We scheduled this appointment months ago, once we had received our insurance approval. I kept a running list of questions to ask - you will think of the best questions at the most inopportune times - in the bathroom, falling asleep, trying to plant a raspberry bush in the yard. It's too overwhelming to gather your thoughts during the consultation and try to ask questions. Write them down! And remember, these people are pros - they've heard it all before and there is no such thing as stupid question. 

Don't try and remember everything!
The key word here is 'consult'. This is not the last time you will be working with your clinic and the staff - they'll tell you everything step by step as you do it. This is just a huge overview of the next couple weeks! 

It's okay to be terrified. 
This is a big, huge, honkin' deal. This isn't just a trip to the doctor for a check up. It has the potential to change your life forever.

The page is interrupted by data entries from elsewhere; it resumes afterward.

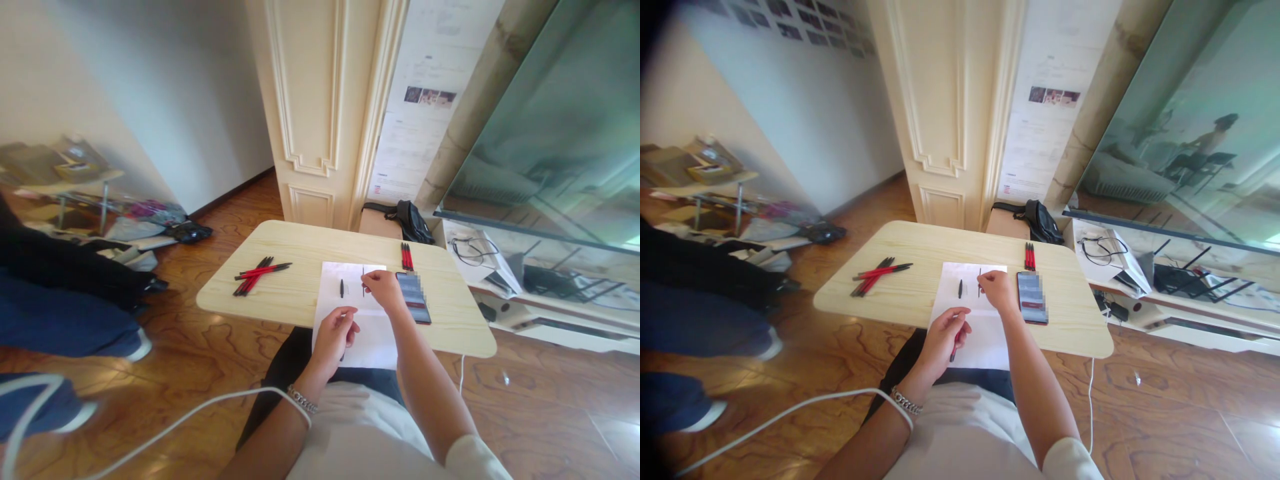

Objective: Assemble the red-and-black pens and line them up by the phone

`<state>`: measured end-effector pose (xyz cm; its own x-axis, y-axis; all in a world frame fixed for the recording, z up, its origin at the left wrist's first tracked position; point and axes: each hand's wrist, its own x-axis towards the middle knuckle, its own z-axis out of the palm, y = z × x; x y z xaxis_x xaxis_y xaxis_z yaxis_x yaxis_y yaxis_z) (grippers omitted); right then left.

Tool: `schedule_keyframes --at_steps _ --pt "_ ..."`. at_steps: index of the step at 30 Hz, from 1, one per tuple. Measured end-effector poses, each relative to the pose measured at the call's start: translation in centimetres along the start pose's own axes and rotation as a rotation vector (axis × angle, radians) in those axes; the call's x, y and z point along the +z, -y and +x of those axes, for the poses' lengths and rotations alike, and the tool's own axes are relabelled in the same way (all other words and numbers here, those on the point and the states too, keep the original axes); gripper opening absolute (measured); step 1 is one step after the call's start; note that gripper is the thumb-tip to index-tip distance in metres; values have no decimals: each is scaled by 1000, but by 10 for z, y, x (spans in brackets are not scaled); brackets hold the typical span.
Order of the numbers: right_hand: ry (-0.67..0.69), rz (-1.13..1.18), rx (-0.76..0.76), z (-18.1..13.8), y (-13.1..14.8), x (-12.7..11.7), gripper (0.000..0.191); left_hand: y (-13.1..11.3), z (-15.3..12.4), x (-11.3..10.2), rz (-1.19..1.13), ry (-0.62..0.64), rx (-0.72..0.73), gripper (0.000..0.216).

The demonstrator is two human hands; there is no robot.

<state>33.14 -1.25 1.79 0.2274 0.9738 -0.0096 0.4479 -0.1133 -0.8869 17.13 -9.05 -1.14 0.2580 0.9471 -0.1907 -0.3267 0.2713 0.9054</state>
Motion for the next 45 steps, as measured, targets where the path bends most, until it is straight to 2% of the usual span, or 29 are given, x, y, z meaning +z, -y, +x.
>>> schedule_keyframes --at_steps 4,7,12,16,19,22,28,32,36,45 --pt "6 -393 0 2 -8 14 27 0 1 -2 6 -5 2 36" --pt "-15 -569 4 0 -8 23 24 0 2 -4 -14 -12 -2 35" --pt "-8 -667 25 0 -5 29 25 -1 4 -4 -91 -20 -27 38" --pt "-20 -644 10 0 -4 27 24 -2 4 -3 -124 -14 -36 37" --pt "-68 -506 -16 -3 -5 24 27 -5 2 -4 -122 -1 -26 38" --pt "-68 -219 -28 -15 -5 21 32 -8 0 -4 -112 -5 -28 41" --pt "223 479 82 -66 2 29 33 -11 2 4 -125 -33 -8 53" --pt "329 792 170 -83 9 35 32 -14 0 10 -67 -92 -15 65" --pt "393 898 180 -83 8 35 31 -18 -2 11 -26 -90 13 69" --pt "500 956 157 -78 -1 27 28 -22 -5 12 24 -5 63 65"
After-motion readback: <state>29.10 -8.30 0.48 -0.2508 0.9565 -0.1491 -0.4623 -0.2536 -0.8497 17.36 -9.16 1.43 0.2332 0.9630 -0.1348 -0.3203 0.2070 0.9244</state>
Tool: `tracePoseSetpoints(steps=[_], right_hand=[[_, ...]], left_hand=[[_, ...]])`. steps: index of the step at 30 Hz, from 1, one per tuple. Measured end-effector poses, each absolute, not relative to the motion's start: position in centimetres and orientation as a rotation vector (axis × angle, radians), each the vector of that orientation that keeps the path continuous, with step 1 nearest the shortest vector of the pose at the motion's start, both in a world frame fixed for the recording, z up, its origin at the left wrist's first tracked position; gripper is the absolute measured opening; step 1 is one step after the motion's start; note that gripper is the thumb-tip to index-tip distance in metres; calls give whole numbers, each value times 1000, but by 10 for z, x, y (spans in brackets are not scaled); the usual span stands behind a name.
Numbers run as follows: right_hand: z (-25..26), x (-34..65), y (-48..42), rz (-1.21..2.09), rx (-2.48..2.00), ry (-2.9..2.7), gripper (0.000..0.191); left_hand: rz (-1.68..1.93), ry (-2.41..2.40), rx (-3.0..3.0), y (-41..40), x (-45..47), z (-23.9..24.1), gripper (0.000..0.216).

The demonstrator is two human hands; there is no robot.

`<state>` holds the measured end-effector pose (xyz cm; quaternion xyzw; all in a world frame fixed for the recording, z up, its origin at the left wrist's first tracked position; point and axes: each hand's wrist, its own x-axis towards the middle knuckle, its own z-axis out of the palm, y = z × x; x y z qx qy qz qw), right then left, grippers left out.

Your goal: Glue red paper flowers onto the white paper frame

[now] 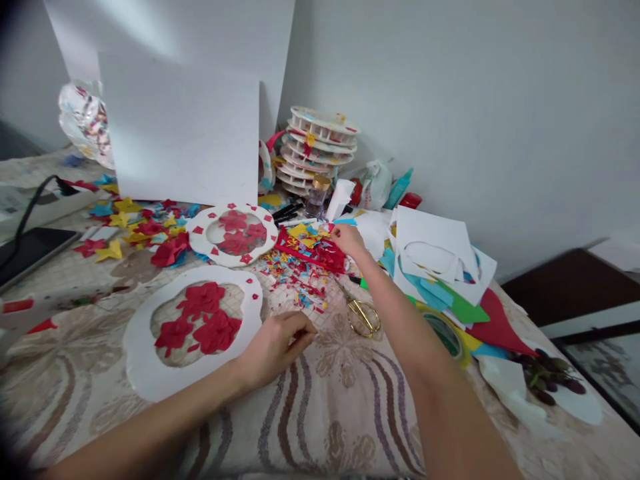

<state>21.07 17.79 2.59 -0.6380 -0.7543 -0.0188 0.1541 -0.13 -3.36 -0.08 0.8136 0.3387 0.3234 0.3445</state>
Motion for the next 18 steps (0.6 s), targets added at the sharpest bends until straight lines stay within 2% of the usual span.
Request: tracePoseSetpoints(steps=[4, 9, 18], right_hand=[[28, 205, 179, -58, -1768, -2226, 15], [28, 204, 181, -42, -1705, -2293, 15], [21, 189, 173, 71, -1572, -2459, 11]], left_hand=[[740, 898, 2256, -35, -1, -1, 28], [770, 851, 2273, -34, -1, -2, 21], [705, 860, 2463, -37, -1, 2, 29]])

It's scary as hell. You can be grateful and excited and looking forward to the opportunity and still be scared.

As a matter of fact, I took my "Therapy and Travel Dinosaur", Dino, with us! He stayed on our laps the whole time. There's no shame in having a dinosaur :) 

Wednesday, May 17, 2017


For a few years, I have tried to share my favorite things on my blog, The Happy Idiot.  I still love sharing my life, creating content, and hearing from others that like what I have to say, but something had begun to feel different.  Through my journey with infertility and my experience with anxiety, I didn’t originally want to talk about the hard stuff.  Talking about it is very personal and usually upsetting, and it isn’t easy to deal with well-intended but unsolicited advice that inevitably follows.  I struggled for a bit with how to put something I don’t want to talk about into a place where all I do is talk about things in my life.  I decided to rebrand my blog to give my new experiences with infertility a place, because life is more than just the good recipes you post and happy things you get to write about.  A blog about my life means it’s a blog with that is true to all of my experiences, no matter how challenging.  I will still have all the staples of the old blog and all of my favorite things (coffee, nail polish, and couponing to name a few), but I look forward to providing new content and sharing my infertility journey.  I hope the shift not only gives me a place to share my story, but also can provide something comforting and relatable for couples going through the same thing.